Segment Start: GIVEN INFORMATION
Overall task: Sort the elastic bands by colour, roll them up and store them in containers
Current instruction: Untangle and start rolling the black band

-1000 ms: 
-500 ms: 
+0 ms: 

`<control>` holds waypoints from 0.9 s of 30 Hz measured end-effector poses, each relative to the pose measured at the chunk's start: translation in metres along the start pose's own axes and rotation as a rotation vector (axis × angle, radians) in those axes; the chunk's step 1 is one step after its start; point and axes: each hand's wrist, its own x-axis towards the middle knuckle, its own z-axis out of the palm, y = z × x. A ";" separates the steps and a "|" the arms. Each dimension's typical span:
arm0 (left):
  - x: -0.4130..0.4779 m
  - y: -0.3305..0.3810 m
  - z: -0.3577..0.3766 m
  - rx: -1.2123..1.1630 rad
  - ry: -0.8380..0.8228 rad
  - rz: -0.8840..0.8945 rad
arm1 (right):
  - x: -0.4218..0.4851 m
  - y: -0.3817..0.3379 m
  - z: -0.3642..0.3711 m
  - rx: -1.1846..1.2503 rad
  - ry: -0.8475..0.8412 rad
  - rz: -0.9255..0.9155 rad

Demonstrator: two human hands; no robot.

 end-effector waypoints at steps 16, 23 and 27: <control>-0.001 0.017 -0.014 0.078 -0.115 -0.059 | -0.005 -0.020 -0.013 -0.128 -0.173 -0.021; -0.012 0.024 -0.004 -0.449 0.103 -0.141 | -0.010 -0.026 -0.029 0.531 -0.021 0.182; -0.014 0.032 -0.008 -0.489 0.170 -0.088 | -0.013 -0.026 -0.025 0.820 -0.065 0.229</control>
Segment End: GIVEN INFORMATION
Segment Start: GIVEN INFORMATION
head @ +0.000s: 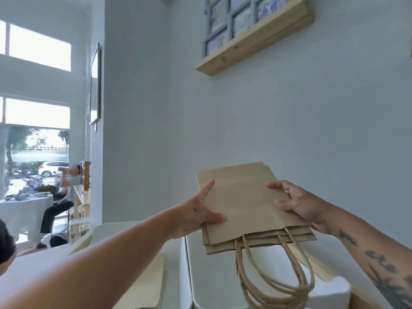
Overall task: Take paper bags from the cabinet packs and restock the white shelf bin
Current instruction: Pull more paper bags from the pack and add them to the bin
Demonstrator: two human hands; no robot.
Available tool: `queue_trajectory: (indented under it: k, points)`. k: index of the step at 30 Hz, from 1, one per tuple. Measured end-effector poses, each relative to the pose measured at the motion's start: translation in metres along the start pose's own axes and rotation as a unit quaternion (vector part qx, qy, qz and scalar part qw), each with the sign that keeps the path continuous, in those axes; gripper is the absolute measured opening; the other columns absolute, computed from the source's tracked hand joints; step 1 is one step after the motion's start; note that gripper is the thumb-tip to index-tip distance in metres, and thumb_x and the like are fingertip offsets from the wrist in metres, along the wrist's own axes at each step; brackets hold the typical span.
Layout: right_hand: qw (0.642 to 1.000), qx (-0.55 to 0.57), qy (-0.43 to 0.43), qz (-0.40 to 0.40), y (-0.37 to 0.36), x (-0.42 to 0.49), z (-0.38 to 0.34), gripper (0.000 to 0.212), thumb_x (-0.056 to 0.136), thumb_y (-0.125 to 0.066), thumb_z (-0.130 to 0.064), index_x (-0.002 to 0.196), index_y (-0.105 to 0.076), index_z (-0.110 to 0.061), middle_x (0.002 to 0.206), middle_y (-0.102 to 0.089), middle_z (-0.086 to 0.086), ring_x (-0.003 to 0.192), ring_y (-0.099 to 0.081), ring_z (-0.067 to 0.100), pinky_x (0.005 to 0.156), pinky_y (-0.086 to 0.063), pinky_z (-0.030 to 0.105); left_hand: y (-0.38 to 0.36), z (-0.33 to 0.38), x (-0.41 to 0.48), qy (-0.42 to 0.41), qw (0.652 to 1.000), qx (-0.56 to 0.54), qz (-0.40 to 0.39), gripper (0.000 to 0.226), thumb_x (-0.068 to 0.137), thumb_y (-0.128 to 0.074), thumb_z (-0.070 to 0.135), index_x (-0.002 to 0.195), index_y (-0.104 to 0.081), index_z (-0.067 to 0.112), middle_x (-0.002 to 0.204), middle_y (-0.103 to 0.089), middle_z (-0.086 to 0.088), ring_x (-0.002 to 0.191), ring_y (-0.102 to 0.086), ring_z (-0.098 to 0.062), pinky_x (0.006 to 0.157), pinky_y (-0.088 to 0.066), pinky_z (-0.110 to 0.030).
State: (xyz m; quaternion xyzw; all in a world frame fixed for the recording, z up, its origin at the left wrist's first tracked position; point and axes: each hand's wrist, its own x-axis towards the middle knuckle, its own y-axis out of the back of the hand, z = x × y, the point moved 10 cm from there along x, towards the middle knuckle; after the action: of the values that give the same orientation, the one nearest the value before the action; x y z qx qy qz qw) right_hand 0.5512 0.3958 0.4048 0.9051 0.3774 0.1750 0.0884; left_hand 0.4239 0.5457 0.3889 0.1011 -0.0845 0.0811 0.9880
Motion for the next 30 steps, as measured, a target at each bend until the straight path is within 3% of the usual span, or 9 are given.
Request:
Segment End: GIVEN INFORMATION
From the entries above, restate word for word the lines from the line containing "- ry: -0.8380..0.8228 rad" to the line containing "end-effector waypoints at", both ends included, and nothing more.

→ **TASK RESPONSE**:
  - ry: -0.8380..0.8228 rad
  - rz: -0.8840..0.8945 rad
arm1 (right):
  - x: -0.4218..0.4851 m
  - y: -0.3817..0.3379 m
  - z: -0.3642..0.3711 m
  - rx: -1.1846..1.2503 rad
  - ry: -0.8475..0.8412 rad
  - rz: -0.9255..0.9155 rad

Demonstrator: two human hands; no robot.

 end-effector waypoints at steps 16, 23 and 27: <control>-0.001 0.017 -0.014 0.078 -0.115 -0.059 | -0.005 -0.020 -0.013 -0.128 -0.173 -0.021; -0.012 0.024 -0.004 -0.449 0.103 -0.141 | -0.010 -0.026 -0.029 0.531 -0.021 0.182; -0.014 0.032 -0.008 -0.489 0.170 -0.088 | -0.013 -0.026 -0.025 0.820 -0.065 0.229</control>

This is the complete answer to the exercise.